- **TASK DESCRIPTION**
Looking only at the lines below that contain "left", give the number of them and no other text.
-- Opening Marker --
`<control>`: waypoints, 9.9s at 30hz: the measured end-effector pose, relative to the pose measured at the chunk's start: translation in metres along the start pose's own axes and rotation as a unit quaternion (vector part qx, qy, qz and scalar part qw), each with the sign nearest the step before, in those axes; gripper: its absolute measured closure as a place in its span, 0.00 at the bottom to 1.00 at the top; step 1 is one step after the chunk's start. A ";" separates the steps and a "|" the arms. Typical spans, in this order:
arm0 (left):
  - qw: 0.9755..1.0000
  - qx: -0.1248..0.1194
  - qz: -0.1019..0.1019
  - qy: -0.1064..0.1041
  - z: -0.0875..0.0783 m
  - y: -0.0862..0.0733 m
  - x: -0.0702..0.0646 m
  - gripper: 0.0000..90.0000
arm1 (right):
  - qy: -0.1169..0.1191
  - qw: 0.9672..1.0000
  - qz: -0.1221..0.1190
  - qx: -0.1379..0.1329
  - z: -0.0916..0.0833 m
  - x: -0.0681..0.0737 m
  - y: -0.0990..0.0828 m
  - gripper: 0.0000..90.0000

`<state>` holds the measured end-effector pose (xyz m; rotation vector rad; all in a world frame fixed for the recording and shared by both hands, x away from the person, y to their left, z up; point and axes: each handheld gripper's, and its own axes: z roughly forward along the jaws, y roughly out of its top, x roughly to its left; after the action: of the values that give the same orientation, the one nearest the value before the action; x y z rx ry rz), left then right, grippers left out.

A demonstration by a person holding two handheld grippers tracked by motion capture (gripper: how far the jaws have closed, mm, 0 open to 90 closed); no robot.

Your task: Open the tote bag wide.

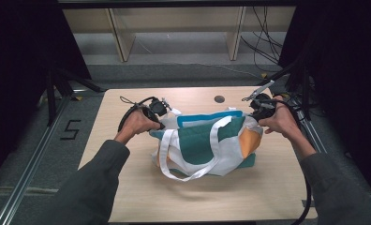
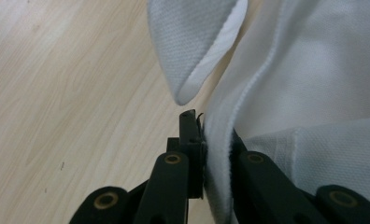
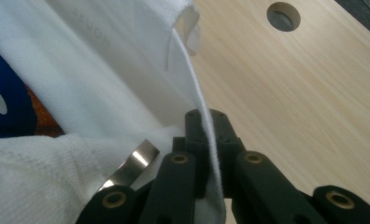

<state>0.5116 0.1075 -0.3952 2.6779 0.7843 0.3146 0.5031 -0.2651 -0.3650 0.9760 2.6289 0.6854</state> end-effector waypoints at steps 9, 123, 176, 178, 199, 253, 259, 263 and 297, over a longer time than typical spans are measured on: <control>0.999 -0.022 -0.029 -0.021 0.018 -0.010 0.005 0.94 | 0.008 1.000 0.013 -0.016 0.013 -0.002 -0.009 0.98; 0.983 -0.155 0.059 -0.081 -0.041 -0.034 -0.094 0.78 | 0.104 0.988 -0.071 -0.084 -0.054 0.057 -0.031 0.70; 0.986 -0.140 0.023 -0.086 0.056 -0.063 -0.117 0.87 | 0.142 0.989 -0.037 0.024 0.063 0.091 -0.088 0.95; 0.987 -0.131 0.037 -0.080 0.054 -0.063 -0.118 0.87 | 0.139 0.989 -0.037 0.022 0.066 0.092 -0.089 0.95; 0.973 -0.223 -0.039 -0.034 -0.047 -0.061 -0.064 0.61 | 0.039 0.993 0.039 -0.106 -0.029 0.047 -0.070 0.67; 0.962 -0.209 -0.153 -0.082 0.015 -0.073 -0.062 0.78 | 0.054 0.987 0.074 -0.128 0.017 0.057 -0.075 0.86; 0.965 -0.200 -0.130 -0.106 0.024 -0.071 -0.086 0.89 | 0.087 0.989 0.044 -0.108 0.017 0.089 -0.081 0.96; 0.971 -0.188 -0.112 -0.093 0.032 -0.074 -0.095 0.90 | 0.067 0.992 0.044 -0.101 0.025 0.096 -0.092 0.99; 0.951 -0.270 -0.123 -0.087 -0.012 -0.098 -0.100 0.89 | 0.064 0.979 0.094 -0.170 0.002 0.075 -0.118 0.98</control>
<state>0.3785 0.1330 -0.4321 2.0412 0.8240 0.1899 0.3835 -0.2929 -0.4325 1.1110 2.4256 1.2321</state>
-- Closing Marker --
- **ANSWER BOX**
2